Sketch CDFs and relate them to PMFs/PDFs. Note that CDF is always increasing. Calculate probabilities using the CDF: P(a < X ≤ b) = F(b) - F(a). Compare the CDF to histograms of empirical data.
Confusing CDF with PDF (CDF is cumulative, always increasing). Thinking F(x) = f(x) for continuous variables (F'(x) = f(x)). Not recognizing that CDF works for both discrete and continuous variables.
The cumulative distribution function unifies discrete and continuous random variables under one umbrella. You already know the PMF, which assigns probabilities to individual values, and the PDF, which gives probability density. The CDF F(x) = P(X ≤ x) works for both: it accumulates all the probability to the left of and including x. Think of it as a running total — starting at 0 on the far left, climbing as x increases, and reaching 1 on the far right.
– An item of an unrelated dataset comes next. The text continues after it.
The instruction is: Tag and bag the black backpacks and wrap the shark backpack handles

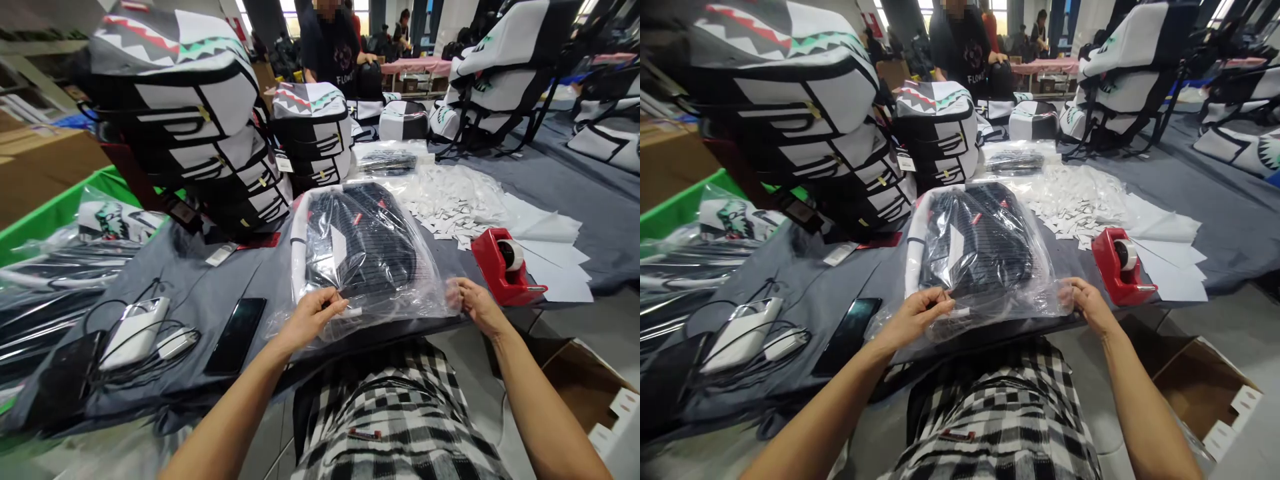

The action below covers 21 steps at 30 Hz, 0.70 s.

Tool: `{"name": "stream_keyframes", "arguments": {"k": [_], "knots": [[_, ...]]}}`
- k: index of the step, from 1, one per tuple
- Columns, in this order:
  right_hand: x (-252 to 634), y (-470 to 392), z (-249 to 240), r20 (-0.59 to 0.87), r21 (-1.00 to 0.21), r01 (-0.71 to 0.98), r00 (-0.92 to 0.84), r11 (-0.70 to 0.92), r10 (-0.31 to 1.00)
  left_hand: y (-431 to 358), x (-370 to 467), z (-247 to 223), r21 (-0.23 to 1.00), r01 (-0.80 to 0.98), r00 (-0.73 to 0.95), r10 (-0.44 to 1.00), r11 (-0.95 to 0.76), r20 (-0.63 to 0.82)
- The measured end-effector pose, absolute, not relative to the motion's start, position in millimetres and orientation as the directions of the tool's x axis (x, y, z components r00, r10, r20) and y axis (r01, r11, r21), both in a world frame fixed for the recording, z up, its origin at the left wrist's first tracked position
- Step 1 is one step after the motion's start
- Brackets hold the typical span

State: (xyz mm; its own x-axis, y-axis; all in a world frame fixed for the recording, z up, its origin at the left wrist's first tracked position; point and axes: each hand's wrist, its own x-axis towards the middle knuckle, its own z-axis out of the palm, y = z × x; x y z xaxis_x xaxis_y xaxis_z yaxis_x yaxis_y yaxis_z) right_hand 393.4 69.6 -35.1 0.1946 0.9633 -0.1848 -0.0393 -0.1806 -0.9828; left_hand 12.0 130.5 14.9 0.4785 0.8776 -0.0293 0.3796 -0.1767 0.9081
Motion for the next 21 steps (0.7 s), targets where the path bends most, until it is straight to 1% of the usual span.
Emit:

For a discrete variable — say a fair die with values 1 through 6 — F(3) = P(X ≤ 3) = 1/2, the sum of PMF values at x = 1, 2, 3. The CDF of a discrete variable is a staircase function: flat between the support values, with an upward jump at each support point. The jump height at each point equals exactly the PMF value there — the probability of that specific outcome. For a continuous variable — say a uniform distribution on [0, 1] — F(x) = x for 0 ≤ x ≤ 1, a smooth ramp. The relationship F'(x) = f(x) recovers the PDF as the derivative of the CDF.
The CDF is the right tool for computing interval probabilities: P(a < X ≤ b) = F(b) − F(a) for any distribution, discrete or continuous. The careful use of strict vs. non-strict inequalities matters for discrete distributions. P(X < b) = F(b⁻) (the left-hand limit of F at b), while P(X ≤ b) = F(b). The difference is P(X = b), the PMF value at b. For continuous distributions, this distinction disappears since P(X = b) = 0 for any single point — the CDF has no jumps, and left and right limits agree everywhere.
The CDF also enables the quantile function (the inverse CDF), which builds toward your next topic. The p-th quantile is the smallest x with F(x) ≥ p — for example, the median is the 0.5 quantile. For continuous, strictly increasing CDFs this is simply F⁻¹(p). This inverse relationship powers inverse transform sampling: to generate a random sample from any distribution with known CDF, generate U ~ Uniform(0,1) and return F⁻¹(U). The resulting variable has the correct distribution, since P(F⁻¹(U) ≤ x) = P(U ≤ F(x)) = F(x). The CDF thus sits at the center of probability theory — it characterizes the distribution, computes probabilities, connects discrete and continuous cases, and generates random samples.